En bref

Seine-Maritime : les zones d’activité structurent l’économie locale

Le modèle des zones d’activité économique observé à Caen la mer fait écho aux enjeux d’aménagement auxquels est confrontée la Seine-Maritime. Dans un département marqué par ses pôles industriels, portuaires et logistiques, l’organisation du foncier économique constitue un levier pour accueillir les entreprises tout en maîtrisant la consommation d’espace.

© Caen la mer Normandie.

© Caen la mer Normandie.

En Seine-Maritime, les zones d’activité jouent un rôle important dans l’accueil des entreprises industrielles, artisanales, commerciales et logistiques, notamment autour de Rouen, Le Havre et Dieppe. La disponibilité de terrains adaptés, la proximité des axes routiers et portuaires ainsi que l’accès aux réseaux de transport constituent des critères déterminants pour les entreprises qui souhaitent s’implanter ou développer leurs capacités. Dans un contexte de sobriété foncière, les collectivités doivent toutefois davantage optimiser les espaces économiques existants, en privilégiant notamment la densification, la requalification de friches et la réutilisation de terrains déjà artificialisés.
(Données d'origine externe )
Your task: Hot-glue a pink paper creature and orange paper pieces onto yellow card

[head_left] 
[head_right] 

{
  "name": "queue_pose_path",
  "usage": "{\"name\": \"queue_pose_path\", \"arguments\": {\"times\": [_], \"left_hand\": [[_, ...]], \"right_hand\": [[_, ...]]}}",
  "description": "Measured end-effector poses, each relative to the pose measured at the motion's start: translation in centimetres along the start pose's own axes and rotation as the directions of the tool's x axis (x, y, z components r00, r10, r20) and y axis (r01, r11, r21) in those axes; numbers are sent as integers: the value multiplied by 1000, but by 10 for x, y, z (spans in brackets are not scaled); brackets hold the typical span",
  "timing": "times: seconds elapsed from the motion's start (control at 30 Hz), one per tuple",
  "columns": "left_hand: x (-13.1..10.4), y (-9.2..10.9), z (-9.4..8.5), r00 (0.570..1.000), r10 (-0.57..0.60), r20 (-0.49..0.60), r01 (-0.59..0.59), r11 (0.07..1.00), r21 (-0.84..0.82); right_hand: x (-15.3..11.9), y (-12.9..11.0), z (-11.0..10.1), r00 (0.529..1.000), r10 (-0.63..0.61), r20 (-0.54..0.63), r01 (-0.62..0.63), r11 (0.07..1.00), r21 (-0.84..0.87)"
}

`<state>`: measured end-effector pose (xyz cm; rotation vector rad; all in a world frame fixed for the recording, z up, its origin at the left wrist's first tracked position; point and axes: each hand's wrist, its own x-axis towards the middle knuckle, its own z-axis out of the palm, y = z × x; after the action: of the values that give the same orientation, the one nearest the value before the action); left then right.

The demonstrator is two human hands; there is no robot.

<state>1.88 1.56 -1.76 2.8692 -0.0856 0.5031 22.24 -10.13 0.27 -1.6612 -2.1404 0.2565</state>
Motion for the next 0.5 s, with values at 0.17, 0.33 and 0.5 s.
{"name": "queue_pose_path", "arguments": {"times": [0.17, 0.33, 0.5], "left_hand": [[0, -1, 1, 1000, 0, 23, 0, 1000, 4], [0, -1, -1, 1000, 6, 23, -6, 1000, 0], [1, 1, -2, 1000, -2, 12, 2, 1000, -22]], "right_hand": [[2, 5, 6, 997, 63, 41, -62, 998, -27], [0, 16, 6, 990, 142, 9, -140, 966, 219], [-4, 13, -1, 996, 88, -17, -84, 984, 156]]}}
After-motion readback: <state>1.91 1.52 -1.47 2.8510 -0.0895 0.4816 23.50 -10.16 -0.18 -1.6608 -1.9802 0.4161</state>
Ces choix peuvent permettre de soutenir l’investissement et l’emploi tout en limitant les coûts liés à la création de nouvelles infrastructures.

Le foncier économique devient stratégique pour les territoires

À l’échelle nationale, les collectivités doivent désormais arbitrer entre accueil de nouvelles activités, développement de l’emploi et réduction de l’artificialisation des sols. Pour les entreprises, cette évolution peut modifier les conditions d’accès au foncier et les coûts d’installation. Pour les territoires industriels comme la Seine-Maritime, l'enjeu porte aussi sur la capacité à proposer des sites suffisamment équipés et accessibles pour rester compétitifs, notamment dans les secteurs de l’industrie, de la logistique et des services aux entreprises.